▸ Task objective: Scan the entries for lines with the word "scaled", then copy those lines.
══ Listed records ══
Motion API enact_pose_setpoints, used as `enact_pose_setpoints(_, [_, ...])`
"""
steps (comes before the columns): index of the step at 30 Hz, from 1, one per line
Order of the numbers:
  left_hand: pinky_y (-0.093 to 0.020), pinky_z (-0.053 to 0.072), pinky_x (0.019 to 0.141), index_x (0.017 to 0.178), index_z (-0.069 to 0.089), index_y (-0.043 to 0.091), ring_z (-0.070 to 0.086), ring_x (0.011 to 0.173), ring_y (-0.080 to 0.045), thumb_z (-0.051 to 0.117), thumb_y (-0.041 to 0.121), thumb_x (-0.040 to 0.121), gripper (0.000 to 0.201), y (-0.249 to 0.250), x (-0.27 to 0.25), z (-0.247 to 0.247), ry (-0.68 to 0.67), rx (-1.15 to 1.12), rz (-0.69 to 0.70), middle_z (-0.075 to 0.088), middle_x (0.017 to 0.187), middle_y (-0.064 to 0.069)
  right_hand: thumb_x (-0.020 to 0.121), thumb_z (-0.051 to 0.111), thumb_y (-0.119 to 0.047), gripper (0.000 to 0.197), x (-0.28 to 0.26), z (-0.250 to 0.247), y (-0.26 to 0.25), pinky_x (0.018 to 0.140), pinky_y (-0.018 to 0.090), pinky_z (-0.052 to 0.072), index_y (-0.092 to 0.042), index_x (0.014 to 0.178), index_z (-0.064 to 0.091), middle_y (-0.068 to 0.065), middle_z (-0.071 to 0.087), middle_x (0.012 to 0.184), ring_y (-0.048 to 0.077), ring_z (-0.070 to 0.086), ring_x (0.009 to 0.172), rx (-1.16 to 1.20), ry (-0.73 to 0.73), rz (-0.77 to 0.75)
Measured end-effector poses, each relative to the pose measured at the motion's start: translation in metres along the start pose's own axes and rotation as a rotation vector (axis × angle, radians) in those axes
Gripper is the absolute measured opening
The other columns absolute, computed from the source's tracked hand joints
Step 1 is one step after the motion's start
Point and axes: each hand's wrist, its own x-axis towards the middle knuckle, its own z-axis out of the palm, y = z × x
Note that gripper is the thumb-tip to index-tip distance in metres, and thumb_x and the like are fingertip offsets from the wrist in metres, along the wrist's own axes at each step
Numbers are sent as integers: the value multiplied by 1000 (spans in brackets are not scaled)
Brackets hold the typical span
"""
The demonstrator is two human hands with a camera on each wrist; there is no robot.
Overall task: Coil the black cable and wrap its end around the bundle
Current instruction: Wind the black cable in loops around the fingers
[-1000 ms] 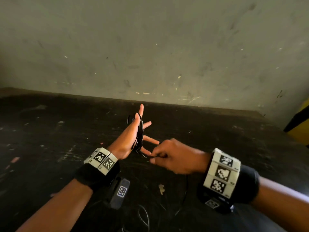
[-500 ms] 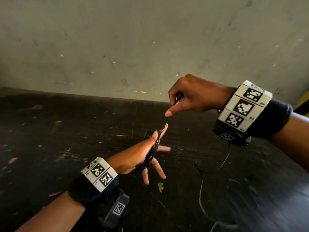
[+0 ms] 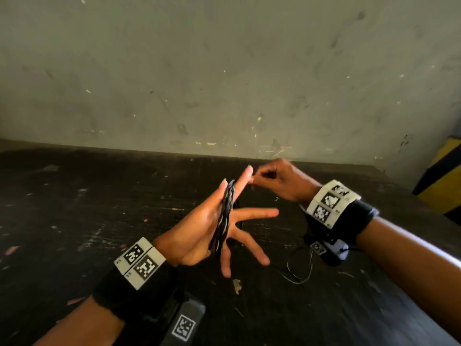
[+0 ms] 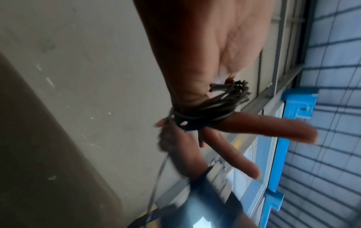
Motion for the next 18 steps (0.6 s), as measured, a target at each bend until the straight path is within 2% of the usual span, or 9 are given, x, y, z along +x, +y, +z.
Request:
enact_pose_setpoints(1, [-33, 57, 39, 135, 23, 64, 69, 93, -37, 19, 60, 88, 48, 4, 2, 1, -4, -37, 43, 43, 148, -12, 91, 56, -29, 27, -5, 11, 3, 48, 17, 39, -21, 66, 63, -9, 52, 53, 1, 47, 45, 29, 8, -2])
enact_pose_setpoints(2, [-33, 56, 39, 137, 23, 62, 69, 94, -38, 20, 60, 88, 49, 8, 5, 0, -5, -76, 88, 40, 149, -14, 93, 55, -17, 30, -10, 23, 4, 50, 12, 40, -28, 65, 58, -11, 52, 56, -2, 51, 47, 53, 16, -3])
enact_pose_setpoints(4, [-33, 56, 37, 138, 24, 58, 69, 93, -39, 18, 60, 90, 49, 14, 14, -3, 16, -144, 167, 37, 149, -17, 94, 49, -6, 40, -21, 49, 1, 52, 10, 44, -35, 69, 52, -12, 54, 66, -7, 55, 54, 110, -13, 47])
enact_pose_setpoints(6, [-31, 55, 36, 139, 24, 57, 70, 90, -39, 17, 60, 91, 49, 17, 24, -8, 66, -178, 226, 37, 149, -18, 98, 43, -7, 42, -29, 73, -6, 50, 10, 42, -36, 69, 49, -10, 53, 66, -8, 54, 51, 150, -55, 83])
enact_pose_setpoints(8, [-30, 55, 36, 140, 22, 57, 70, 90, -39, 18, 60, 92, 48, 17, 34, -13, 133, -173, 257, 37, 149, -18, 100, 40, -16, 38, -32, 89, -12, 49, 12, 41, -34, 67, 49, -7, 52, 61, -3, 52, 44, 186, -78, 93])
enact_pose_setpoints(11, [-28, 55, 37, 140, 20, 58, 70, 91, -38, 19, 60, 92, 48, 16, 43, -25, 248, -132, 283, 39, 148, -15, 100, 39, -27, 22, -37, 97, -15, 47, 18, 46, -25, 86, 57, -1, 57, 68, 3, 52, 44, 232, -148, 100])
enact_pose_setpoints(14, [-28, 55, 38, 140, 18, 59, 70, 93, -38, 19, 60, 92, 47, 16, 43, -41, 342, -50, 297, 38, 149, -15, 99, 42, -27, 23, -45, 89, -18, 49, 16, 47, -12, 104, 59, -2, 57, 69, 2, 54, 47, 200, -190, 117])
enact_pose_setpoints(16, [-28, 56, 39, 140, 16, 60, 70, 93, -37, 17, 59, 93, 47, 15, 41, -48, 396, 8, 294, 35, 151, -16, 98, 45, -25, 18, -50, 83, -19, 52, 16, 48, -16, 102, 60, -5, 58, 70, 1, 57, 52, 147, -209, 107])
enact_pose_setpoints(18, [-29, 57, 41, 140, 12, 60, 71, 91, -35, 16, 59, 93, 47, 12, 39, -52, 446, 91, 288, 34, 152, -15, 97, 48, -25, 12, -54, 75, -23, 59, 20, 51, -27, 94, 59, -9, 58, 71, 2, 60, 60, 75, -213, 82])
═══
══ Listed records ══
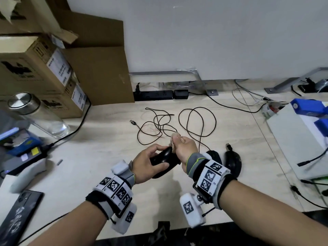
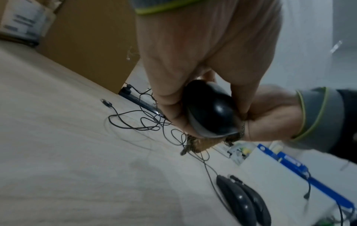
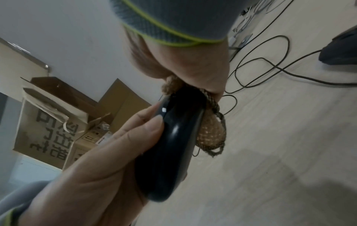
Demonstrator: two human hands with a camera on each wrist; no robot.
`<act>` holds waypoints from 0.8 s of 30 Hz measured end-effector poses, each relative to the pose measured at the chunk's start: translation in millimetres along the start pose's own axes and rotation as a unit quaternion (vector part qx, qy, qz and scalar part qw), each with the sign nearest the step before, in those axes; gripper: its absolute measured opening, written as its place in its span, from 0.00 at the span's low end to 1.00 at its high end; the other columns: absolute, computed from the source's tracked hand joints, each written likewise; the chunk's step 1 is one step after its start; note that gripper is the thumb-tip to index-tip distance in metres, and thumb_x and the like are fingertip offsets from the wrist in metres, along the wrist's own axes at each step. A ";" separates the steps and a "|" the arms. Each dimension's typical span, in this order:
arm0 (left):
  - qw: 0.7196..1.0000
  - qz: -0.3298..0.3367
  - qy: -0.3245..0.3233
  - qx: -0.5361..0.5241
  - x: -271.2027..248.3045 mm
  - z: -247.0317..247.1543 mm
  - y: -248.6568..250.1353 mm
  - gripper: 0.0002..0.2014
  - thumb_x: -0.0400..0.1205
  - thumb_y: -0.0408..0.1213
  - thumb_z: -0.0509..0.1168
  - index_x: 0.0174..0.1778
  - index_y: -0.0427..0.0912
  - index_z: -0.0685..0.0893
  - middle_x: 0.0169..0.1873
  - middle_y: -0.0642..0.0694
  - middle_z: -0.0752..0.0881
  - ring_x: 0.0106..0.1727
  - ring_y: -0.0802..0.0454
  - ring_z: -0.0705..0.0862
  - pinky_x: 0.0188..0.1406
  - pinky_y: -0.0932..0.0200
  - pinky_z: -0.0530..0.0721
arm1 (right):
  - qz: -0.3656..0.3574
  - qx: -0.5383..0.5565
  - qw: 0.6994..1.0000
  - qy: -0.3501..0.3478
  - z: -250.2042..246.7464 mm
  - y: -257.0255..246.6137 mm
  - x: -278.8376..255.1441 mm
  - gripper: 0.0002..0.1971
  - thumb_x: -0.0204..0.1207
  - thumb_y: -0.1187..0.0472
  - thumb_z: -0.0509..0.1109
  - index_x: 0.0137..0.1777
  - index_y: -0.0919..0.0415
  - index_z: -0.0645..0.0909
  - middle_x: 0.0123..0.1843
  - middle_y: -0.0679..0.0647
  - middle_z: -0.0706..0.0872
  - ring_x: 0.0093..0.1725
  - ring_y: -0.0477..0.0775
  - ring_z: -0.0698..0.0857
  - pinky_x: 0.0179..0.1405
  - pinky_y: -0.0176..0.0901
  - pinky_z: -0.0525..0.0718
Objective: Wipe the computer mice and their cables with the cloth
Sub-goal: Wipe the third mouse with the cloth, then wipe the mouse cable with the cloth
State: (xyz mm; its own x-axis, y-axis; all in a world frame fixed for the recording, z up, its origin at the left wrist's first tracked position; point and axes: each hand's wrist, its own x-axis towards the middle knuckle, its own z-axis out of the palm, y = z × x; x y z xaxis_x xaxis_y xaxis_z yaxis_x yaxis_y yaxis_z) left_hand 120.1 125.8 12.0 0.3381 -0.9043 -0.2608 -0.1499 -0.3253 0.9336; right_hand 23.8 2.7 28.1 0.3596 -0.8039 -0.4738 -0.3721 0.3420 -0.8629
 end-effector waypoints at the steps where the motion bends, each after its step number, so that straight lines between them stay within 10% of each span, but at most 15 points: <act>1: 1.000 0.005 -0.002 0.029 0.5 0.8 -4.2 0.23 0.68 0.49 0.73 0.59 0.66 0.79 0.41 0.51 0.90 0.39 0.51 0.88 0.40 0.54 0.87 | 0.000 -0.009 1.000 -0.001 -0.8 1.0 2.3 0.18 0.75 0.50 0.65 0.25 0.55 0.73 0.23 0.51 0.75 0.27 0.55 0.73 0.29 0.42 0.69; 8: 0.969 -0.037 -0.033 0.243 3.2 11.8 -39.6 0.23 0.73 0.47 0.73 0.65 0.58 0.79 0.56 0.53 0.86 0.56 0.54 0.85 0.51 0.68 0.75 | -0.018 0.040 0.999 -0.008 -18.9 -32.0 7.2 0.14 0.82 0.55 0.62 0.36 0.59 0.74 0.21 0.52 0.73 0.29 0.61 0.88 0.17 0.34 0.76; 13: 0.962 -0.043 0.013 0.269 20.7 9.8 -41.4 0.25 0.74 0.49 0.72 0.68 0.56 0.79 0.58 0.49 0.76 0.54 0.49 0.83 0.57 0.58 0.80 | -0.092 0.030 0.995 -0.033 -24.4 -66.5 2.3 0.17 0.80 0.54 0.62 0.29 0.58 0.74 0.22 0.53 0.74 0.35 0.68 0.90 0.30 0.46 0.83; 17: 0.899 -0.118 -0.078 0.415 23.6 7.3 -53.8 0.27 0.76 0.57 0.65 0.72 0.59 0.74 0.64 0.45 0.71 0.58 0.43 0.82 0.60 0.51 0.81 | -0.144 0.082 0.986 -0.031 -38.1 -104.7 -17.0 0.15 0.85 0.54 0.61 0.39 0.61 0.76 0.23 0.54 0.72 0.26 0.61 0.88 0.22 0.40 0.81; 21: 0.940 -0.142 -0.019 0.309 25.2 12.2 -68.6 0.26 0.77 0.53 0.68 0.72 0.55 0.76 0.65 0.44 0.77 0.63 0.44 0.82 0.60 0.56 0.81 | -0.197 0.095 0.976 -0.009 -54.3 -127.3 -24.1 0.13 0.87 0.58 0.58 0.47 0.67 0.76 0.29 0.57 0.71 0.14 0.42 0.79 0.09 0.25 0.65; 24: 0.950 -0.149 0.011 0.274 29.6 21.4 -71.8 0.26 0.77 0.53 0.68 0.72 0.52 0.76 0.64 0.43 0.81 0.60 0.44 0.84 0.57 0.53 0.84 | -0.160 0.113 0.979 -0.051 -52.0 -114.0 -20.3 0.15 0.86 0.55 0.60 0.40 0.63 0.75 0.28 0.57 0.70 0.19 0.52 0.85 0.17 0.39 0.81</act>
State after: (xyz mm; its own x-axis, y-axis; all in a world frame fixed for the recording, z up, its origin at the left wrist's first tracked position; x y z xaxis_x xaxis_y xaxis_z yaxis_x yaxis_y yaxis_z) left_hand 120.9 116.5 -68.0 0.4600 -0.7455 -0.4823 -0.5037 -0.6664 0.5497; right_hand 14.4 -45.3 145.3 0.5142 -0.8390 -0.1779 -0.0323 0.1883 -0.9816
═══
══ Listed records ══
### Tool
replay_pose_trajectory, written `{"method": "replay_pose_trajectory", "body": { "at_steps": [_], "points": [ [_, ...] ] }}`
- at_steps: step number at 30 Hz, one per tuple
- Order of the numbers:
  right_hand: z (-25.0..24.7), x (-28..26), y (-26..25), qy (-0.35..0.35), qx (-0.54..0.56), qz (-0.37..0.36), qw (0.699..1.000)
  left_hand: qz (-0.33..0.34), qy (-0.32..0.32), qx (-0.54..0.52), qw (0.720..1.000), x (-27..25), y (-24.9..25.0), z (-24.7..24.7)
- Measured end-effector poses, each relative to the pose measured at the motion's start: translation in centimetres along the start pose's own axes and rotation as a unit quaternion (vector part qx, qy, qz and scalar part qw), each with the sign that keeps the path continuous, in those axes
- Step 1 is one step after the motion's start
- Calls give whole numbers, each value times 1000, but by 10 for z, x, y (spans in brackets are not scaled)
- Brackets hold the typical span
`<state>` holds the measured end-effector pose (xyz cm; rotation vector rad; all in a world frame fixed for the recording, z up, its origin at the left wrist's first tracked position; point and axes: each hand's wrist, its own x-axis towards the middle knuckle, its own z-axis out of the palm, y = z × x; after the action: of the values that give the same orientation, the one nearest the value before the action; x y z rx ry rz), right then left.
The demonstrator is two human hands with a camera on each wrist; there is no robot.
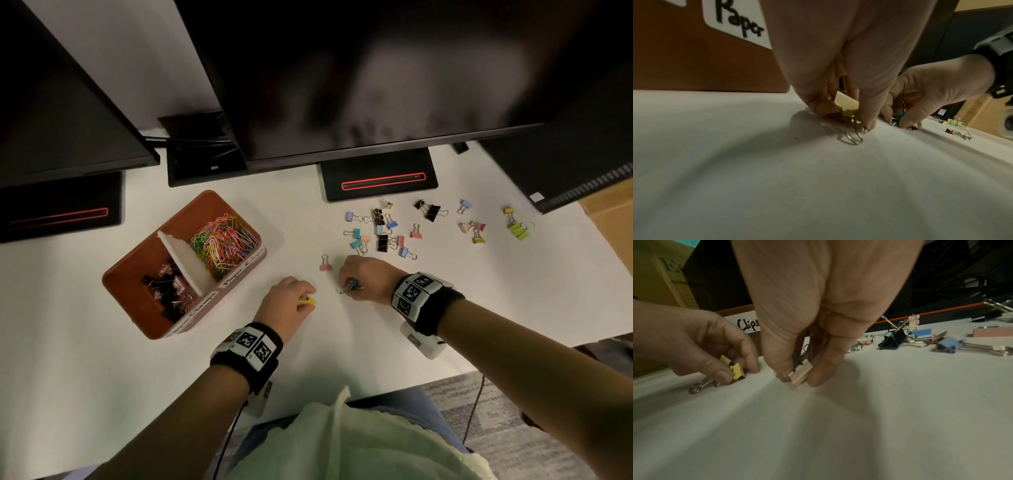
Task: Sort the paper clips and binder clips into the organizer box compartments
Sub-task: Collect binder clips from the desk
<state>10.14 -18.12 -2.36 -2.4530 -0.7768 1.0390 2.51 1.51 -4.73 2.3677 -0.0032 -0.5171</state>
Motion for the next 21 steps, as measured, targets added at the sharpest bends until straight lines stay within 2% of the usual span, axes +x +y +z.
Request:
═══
▸ Solution to the problem:
Numbers are sent as integers: the value multiplied by 1000 (spans in brackets are not scaled)
- Calls give whole numbers, each value times 1000, but by 10 for z, x, y (spans in brackets are not scaled)

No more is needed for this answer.